Palabras, enlaces, discursos: del decir
Existen tradiciones que son como libros de texto. Piensa, por ejemplo, en los dos relatos primigenios que en Occidente canalizan, nutren y embaucan nuestras creencias y expectativas. El primero es cristiano y resuena con solemnidad en la apertura del Evangelio de Juan: «En el principio existía el Logos, y el Logos estaba junto a Dios, y el Logos era Dios».
El segundo es pagano y se remonta a un pastor del siglo VIII a. C. que, al decir de Platón, es culpable de tantos entuertos como el viejo Homero. El pastor se llamaba Hesíodo y, al parecer, fue poseído por las musas al pie del monte Helicón mientras alimentaba a sus rebaños.
De aquel rapto nació la Teogonía, un poema épico sobre el origen de todas las cosas en el que Hesíodo —llevado, sin duda, por el ardor museístico— sostiene que, en realidad, lo primero que existió fue el Caos. Son malos tiempos para la lírica y peores, aún, para el hexámetro, así que ignoremos el Caos hesiódico y centrémonos en descristianizar el logos para profundizar un poco más en la propuesta de Aristóteles y en su célebre definición del ser humano como «animal dotado de logos».
Es decir, tratemos de comprender por qué Aristóteles, tras enfatizar la continuidad de lo vivo y las semejanzas estructurales entre los vivientes, escoge la palabra «logos» para marcar un rasgo elemental y una diferencia exclusiva en la especie humana. ¿Por qué elemental? Porque lo que se juega en ella es la posibilidad del buen vivir para una entidad compleja que se alimenta, crece, siente y piensa. ¿Por qué exclusiva?
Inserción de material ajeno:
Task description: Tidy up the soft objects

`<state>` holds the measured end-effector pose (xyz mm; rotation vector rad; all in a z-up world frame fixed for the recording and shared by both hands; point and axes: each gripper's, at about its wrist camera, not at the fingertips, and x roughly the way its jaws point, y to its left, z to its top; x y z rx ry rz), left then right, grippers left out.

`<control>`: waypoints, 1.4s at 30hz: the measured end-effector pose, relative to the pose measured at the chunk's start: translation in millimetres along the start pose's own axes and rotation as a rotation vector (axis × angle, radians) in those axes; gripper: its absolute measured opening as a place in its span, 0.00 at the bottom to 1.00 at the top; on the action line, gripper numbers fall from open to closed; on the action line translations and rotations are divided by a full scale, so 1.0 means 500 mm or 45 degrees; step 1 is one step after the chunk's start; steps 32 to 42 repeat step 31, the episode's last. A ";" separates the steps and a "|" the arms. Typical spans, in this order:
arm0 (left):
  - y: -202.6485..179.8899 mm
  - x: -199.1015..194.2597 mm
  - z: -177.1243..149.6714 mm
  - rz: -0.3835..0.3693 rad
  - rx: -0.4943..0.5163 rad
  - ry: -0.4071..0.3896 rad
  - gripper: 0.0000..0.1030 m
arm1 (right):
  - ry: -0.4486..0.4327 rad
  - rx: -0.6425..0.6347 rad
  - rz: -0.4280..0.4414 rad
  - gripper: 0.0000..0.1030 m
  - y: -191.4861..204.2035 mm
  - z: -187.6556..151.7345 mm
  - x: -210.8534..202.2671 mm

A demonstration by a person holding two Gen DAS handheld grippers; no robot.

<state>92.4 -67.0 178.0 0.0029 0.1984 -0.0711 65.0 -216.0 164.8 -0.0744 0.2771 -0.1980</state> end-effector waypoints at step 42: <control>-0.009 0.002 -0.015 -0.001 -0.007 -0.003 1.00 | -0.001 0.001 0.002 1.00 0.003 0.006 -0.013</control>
Porque, a juicio de Aristóteles, solo el animal humano posee logos. ¿Y por qué descristianizar?
Por dos motivos. En primer lugar, porque no es necesario esperar al monoteísmo ni a la metafísica creacionista para evidenciar hasta qué punto el término «logos» articula la autocomprensión filosófica del ser humano desde hace más de dos milenios.